If such a plotline seemed unlikely, Jeremy Grantham, British co-founder of Boston-based fund manager GMO and a student of stock market bubbles, offered a recent historical perspective a year ago to explain exactly how far-fetched it was.
Tesla was being valued at “many multiples” of the price-to-sales ratios that had been achieved by members of the big-tech Faang club at the same stage of their corporate development, he pointed out. The market was assuming Musk’s creation would not only be as brilliantly successful as the likes of Facebook, Apple, Amazon, Netflix and Google – “some of the greatest companies in the history of capitalism” – its success would put theirs in the shade. “This is a big ask,” Grantham said drily. You bet.
Thus the stock market’s savage reaction this week to a miss by Tesla to its revenue targets makes perfect sense. The shortfall in sales wasn’t enormous and a growth rate of 40% for 2022 is still slick but, if 50% until eternity had been previously been assumed, the difference matters. It is evidence that competitors are already more than a minor irritant.
The day was bound to arrive. It was always absurd to ignore the well-funded efforts of Ford, Honda, BMW, Toyota, Volkswagen et al. One should now assume the competitive field has changed permanently. As it is, Tesla seems to have had to work hard with discounts to keep sales roughly in step with its production schedule in the final quarter of 2022.
None of which deflects from Tesla’s status as a great 21st-century company that has redefined its industry; it deserves its place in the tech pantheon. But, now the valuation bubble has burst and investors have learned that the price isn’t going to the moon, one can start to talk about a fair valuation.

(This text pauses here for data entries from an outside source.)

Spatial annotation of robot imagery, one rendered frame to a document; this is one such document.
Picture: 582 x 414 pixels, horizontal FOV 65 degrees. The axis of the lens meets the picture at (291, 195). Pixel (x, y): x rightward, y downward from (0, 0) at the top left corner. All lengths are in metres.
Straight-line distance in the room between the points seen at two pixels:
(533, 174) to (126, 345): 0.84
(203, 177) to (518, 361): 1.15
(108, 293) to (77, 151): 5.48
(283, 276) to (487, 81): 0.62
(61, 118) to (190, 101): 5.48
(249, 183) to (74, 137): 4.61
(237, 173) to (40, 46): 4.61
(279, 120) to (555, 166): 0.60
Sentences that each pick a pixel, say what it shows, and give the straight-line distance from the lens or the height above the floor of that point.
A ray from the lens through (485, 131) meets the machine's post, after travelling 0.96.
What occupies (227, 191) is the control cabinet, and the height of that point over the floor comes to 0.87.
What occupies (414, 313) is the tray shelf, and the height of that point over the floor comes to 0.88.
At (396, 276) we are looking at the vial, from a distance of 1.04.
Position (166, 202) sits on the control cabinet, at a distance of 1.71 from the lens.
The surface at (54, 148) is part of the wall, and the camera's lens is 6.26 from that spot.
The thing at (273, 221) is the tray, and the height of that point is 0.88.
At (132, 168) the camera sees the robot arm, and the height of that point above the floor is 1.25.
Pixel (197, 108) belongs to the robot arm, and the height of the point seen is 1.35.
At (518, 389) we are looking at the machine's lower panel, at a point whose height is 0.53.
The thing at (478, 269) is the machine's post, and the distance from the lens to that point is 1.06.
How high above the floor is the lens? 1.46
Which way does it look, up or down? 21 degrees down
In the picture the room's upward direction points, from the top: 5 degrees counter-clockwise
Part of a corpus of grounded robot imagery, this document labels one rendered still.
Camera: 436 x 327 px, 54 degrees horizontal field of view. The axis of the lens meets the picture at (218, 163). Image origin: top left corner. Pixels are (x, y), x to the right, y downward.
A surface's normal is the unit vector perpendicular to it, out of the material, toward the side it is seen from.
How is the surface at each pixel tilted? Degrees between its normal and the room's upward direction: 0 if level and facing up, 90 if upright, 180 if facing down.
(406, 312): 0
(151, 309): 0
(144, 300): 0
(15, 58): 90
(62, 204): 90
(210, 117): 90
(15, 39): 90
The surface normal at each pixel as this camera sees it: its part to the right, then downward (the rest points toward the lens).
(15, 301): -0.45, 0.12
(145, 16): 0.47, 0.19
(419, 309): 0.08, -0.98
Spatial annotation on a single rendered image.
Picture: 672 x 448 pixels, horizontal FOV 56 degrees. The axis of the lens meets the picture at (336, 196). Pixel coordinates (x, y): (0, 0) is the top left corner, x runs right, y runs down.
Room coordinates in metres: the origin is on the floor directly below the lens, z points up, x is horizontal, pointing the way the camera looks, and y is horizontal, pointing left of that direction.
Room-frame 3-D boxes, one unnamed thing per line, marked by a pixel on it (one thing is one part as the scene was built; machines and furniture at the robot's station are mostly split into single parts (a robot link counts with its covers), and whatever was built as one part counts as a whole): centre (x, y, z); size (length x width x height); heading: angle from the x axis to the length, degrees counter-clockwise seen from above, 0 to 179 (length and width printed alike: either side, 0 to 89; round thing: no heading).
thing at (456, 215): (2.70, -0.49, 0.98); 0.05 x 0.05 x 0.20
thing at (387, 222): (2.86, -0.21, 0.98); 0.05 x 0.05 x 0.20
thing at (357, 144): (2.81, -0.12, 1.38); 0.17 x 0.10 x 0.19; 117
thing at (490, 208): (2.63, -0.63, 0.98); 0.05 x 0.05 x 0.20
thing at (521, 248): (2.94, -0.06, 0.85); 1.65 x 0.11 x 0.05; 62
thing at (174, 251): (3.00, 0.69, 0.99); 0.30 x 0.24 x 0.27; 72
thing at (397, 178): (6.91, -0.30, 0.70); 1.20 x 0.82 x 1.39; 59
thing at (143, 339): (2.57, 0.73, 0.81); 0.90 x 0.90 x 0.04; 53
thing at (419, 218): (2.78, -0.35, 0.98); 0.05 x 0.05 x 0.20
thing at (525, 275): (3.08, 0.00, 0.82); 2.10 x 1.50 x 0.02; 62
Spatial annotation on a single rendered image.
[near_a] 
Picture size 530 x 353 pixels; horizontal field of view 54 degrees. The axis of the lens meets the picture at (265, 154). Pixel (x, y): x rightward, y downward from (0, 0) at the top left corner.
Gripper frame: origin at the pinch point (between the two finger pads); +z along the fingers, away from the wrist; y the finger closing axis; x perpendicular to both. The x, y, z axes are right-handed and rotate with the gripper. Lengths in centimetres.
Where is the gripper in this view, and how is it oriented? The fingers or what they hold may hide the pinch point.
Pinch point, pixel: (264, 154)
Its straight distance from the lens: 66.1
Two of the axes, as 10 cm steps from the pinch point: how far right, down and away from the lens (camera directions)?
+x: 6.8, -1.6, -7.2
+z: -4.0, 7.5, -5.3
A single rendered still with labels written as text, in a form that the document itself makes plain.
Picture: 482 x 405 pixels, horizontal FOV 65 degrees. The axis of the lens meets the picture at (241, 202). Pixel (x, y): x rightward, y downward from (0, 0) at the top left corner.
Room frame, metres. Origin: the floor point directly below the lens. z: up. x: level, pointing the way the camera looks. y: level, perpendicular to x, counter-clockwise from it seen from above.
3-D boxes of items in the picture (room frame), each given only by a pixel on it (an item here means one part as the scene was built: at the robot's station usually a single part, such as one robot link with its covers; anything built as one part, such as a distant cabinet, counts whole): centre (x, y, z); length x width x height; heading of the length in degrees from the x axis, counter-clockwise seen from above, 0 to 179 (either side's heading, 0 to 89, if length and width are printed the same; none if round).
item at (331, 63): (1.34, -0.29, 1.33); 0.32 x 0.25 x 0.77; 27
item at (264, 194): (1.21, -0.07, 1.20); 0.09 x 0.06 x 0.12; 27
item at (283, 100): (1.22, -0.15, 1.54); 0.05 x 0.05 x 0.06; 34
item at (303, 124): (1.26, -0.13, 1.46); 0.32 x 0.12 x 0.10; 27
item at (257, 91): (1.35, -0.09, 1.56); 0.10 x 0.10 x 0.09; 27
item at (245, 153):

At the new level, Tesla is still valued at about 29 times projected earnings this year – earnings that some analysts, note, think will go sideways in 2023. In an automotive sector where the post-pandemic boom is fading, that is still a premium rating – just not an insane one. Musk still has a job to do to maintain it.
Centrica is right to talk about credit balances
Annoyed by how your energy supplier is sitting on hundreds of pounds of your cash as a credit balance? So you should be. As the outside world discovered a year ago when some of the smaller suppliers (plus Bulb, a bigger one) started going bust, the practice of using customers’ money as working capital is widespread, and widely abused.
Ofgem, awakening from its regulatory slumbers last summer, seemed minded to do something about it. Companies had been using credit balances “like an interest-free company credit card”, declared chief executive Jonathan Brearley, threatening to insist that the cash should be ringfenced.
In the autumn, however, he performed a U-turn. Ringfencing would only be insisted upon if a company is deemed over-reliant on deposits or doesn’t get its act together to meet tougher – we hope – financial resilience rules, Ofgem decided.
That is the context of the appeal by Centrica, owner of British Gas, to Citizens Advice to join its campaign for suppliers to be obliged to disclose prominently to customers whether their credit balances would be fully protected in the event of corporate failure.
Since Centrica adopted ringfencing voluntarily, one could say it has a vested interest here. But it is also right to keep banging the drum about credit balances. Energy suppliers should not be sitting on the equivalent of months-worth of bill payments in some cases. Let them find their own working capital, which is how life works in virtually every other industry. Ofgem’s lenience on this issue remains baffling.